Easier access to Legal Aid for unaccompanied children

Better Access To Legal Aid For Separated Migrant Children

Today saw a new Government legislation amendment allowing vulnerable migrant children, separated from their parents, to get quicker and simpler access to Legal Aid.

The Legal Aid for Separated Children Order 2019 has allowed non-asylum immigration and citizenship matters to come under the scope of Legal Aid for under 18s that are not in the care of a parent, guardian or legal authority. Previously, applications by vulnerable children seeking to remain in the UK fell under the Exceptional Case Funding (ECF) scheme. The amendment is an addition to the department’s Legal Support Action Plan, which is committed to improving the ECF scheme which tests the most effective forms of early legal support.

The commitment to bring immigration matters for unaccompanied and separated children under the scope of Legal Aid, with an amendment to LASPO 2012, was first raised in a written ministerial statement by former Justice Minister Lucy Frazer MP in July 2018, following a judicial review brought by The Children’s Society. The Children’s Society had found in 2015, that thousands of children in the UK, who were unaccompanied, were being denied access to the law and at risk of exploitation, unfair treatment, sexual abuse and homelessness.

The Ministry of Justice has worked with various children’s charities on the amendment, including The Children’s Society, and will continue to work with them as it comes into force.

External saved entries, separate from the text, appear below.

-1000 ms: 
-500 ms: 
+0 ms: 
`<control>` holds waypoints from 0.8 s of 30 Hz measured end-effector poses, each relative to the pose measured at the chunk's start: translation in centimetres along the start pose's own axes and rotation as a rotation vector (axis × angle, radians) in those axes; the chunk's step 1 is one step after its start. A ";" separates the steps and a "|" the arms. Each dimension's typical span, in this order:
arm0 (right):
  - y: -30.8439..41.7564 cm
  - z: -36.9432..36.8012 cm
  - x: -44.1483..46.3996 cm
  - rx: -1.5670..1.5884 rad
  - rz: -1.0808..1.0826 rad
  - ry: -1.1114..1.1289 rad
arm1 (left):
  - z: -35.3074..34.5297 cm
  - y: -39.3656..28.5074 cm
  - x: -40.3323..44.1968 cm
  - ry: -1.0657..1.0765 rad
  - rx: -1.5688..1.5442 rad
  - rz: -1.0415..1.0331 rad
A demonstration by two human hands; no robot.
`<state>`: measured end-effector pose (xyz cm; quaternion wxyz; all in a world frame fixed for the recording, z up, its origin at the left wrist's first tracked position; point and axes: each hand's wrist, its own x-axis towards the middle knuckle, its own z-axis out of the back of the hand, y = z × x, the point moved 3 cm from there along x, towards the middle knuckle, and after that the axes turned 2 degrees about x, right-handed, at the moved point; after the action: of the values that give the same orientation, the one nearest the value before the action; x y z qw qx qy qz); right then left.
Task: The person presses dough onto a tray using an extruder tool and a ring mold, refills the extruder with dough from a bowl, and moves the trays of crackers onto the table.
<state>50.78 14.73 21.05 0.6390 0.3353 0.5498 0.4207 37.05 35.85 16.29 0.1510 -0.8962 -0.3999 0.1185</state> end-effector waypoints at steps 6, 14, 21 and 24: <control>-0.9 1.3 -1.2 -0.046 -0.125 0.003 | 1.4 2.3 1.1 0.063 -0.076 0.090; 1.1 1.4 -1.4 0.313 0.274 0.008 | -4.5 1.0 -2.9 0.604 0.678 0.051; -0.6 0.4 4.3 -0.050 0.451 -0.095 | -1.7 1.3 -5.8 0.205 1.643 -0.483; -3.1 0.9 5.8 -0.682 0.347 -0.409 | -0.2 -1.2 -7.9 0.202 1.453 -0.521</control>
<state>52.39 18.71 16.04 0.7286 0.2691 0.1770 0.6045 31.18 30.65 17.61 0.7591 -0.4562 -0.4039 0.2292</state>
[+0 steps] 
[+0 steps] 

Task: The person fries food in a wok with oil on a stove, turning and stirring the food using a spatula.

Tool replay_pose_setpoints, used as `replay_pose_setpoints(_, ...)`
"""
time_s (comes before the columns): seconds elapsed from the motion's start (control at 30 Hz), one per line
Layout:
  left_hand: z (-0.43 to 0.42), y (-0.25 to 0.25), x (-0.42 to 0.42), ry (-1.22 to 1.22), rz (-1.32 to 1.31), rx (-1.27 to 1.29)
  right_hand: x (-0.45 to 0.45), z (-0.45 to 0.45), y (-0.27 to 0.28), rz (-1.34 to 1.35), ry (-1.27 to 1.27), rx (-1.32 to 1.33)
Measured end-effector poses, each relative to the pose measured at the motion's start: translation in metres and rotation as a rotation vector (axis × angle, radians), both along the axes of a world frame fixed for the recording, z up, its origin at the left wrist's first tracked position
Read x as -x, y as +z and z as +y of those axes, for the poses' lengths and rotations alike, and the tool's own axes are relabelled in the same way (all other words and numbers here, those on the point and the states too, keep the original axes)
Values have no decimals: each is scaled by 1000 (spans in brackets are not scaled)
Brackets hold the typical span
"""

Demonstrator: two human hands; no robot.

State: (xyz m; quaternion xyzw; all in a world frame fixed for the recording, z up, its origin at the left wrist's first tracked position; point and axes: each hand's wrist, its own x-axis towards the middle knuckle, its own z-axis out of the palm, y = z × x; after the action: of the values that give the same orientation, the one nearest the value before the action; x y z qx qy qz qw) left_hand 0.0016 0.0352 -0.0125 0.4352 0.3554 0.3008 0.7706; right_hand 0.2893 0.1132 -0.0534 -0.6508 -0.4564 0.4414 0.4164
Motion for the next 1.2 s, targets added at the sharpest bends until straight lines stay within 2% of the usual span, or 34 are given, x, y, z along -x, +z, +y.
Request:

Mark Russell, CEO the Children’s Society, in reaction to the amendment stated:

“We are delighted the government has acted on their promise to ensure separated and unaccompanied children can resolve immigration issues and secure their citizenship, without the stress of applying for exceptional case funding, or trying to navigate complex human rights law all alone. “We look forward to working closely with the Ministry of Justice to ensure that affected children and the professionals supporting them know about this vital change.”

Justice Minister Wendy Morton MP said:

“This is a positive step to make sure we are offering the right support and protection to some of the most vulnerable in our society. “These changes will mean migrant children who have been separated from their carers can access the vital legal support they need faster and more easily.”